Secondly, Cohen and company wrongly presume that any political opinion influenced by religion is de facto irrational. That’s a bit rich, given that it was the Catholic Church more than any other institution in human history that has taught the world how to reason. It’s also decidedly wrong. Plenty of pro-life advocates have articulated anti-abortion arguments employing logic and science (it’s not terribly difficult, given that a human embryo is the living offspring of two human persons and that its heart starts beating three weeks after fertilization). There’s also the inconvenient fact that there are many pro-life atheists and secularists, like Kelsey Hazzard.

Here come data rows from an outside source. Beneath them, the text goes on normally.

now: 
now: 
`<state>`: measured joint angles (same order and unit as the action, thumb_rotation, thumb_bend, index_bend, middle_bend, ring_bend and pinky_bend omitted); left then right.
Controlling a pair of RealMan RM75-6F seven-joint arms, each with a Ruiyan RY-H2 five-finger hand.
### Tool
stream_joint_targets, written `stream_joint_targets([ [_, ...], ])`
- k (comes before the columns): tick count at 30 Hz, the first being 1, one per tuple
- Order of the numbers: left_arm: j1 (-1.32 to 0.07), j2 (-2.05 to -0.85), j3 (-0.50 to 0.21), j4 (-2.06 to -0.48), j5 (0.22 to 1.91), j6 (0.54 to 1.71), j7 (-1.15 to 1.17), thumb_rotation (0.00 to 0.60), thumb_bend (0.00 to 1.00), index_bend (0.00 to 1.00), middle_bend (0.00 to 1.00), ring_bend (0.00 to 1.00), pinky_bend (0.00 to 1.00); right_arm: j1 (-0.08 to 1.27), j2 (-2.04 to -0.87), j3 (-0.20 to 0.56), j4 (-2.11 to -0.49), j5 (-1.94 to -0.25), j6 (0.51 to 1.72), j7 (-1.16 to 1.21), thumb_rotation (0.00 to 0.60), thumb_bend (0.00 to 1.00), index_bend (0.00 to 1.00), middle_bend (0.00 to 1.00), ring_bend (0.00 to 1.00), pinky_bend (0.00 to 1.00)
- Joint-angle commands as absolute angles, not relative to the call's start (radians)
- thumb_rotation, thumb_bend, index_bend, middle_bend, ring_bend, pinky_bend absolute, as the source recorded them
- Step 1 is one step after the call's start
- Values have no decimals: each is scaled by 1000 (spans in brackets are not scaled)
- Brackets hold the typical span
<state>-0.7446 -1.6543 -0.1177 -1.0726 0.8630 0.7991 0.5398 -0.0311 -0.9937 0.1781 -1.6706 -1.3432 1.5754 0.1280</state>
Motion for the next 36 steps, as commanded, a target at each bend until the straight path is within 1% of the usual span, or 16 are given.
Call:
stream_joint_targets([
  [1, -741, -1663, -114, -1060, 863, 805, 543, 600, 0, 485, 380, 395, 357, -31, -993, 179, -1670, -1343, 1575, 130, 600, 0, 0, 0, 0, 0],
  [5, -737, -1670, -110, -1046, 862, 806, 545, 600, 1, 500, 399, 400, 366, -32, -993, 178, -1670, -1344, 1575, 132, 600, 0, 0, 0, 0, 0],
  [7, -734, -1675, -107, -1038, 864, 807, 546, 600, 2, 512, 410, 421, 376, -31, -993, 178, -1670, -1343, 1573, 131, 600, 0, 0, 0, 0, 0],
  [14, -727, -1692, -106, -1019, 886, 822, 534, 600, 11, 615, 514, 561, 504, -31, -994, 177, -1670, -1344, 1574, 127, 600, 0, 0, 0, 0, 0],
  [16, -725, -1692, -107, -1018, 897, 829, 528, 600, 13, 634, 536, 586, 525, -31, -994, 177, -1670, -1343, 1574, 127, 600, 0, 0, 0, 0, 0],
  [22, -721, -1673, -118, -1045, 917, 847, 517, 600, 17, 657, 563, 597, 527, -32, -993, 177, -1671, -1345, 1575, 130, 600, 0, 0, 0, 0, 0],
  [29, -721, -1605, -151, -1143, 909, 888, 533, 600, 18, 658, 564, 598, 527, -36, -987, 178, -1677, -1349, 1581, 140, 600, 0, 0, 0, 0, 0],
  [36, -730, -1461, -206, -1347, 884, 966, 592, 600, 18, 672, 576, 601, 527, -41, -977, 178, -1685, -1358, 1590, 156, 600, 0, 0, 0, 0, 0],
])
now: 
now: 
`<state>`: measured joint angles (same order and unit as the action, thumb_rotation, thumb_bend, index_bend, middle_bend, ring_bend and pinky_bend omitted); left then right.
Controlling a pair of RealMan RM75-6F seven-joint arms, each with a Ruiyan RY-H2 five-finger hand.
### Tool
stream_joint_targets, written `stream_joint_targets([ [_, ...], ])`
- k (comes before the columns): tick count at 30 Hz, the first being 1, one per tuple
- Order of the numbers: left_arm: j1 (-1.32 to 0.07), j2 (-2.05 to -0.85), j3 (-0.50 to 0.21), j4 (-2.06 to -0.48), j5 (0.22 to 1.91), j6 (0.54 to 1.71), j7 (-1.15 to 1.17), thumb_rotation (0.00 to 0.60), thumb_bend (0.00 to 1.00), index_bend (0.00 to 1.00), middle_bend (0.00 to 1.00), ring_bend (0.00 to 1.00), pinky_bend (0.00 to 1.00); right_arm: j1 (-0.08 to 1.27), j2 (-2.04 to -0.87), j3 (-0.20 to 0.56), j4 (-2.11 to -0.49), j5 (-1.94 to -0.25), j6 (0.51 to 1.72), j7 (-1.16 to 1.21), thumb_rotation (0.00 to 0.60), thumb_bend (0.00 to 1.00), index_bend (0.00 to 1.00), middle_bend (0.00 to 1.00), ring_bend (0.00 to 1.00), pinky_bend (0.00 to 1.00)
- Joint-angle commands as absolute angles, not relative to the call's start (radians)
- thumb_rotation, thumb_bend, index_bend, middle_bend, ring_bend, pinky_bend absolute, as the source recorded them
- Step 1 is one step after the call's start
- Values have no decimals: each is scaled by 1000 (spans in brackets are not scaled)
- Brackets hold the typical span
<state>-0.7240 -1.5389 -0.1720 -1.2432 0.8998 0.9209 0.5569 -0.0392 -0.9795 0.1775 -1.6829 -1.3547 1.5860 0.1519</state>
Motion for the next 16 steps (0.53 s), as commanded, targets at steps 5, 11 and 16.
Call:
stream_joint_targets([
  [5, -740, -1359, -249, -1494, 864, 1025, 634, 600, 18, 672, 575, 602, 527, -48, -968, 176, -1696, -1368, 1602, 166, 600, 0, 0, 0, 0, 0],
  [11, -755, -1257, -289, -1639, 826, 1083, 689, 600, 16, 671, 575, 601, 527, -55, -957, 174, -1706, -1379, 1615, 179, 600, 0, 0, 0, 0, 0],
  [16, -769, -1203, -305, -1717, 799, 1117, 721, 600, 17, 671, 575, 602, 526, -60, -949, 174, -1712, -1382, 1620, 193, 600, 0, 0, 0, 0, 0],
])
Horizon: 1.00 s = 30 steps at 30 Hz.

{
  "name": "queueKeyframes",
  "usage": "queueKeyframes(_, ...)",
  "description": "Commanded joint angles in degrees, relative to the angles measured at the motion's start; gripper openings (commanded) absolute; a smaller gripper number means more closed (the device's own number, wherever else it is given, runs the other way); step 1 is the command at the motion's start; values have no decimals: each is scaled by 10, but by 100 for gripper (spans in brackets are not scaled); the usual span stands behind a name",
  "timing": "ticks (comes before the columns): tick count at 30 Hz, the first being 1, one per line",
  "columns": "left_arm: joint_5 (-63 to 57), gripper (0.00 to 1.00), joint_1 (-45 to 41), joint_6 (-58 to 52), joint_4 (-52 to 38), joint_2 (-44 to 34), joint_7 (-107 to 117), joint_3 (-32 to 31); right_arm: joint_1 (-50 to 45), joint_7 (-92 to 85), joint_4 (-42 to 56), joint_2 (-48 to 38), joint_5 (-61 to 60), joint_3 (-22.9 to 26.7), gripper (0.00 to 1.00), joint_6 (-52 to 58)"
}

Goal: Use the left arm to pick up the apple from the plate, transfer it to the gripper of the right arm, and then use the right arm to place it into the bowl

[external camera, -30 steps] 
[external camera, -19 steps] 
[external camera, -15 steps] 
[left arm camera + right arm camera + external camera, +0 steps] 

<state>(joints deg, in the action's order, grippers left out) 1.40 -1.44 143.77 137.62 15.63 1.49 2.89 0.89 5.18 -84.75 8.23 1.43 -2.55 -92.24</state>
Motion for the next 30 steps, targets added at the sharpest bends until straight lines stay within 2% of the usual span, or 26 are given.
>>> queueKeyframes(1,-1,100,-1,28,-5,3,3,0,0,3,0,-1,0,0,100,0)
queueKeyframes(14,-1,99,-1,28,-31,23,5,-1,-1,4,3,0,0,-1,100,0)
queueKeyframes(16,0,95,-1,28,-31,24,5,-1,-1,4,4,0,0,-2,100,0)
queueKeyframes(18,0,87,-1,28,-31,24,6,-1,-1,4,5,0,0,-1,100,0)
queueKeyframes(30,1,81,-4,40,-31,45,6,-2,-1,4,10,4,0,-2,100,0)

What this amounts to is a “new” secular American anti-Catholicism, though broadened to target all people of Christian faith. Quotation marks are required because these anti-Catholic sentiments are just as irrational, absurd, and bigoted as those popular in eighteenth and nineteenth century America, which viewed Catholics as an existential threat to the Republic. Cohen even goes so far as to call laws banning interracial marriage “religious,” a claim that is risible given that such codes were endorsed by the leading secular scientists and thinkers of earlier generations not on the grounds of the Bible or theology but on Social Darwinism. Yet for Cohen, laws that seek to curb transgenderism’s influence on athletics or education are attempts to coerce America “into alignment with a first-century moral code.” Or perhaps an expression of some of the most basic biological and philosophical truths about the human person?

I must, however, admit that opponents of religious exemptions are on to something when they express consternation with religious exemptions. For such laws, which can be traced to the preeminent prioritization of religious freedom in our nation’s First Amendment, are predicated on an understanding of religion as objectively beneficial to the polis. But what religion? The Framers were notoriously silent on this in the Constitution, in part because theirs was a fairly uniform society. Though there were among the Founding generation men of unorthodox and even non-Christian sympathies, they all still inhabited an America intellectually and culturally operating under certain Christian principles. 

That America is no longer with us. Thus, the Supreme Court’s famous assertion in Church of the Holy Trinity v. United States (1892) that there exist “a volume of unofficial declarations to the mass of organic utterances that this is a Christian nation” is now more of a historical relic than an accurate description of our zeitgeist. According to a Gallup poll released earlier this year, less than half of Americans belong to a religious congregation, a trend of irreligiosity that is likely to grow. As those identifying as “nones” increase, it thus seems probable that those holding anti-religious opinions will engage in progressively more aggressive attacks on religious freedom. Will the non-sectarian First Amendment and her Federalist Society interpreters be sufficient to protect Catholics and other Christians? I confess, I am not optimistic.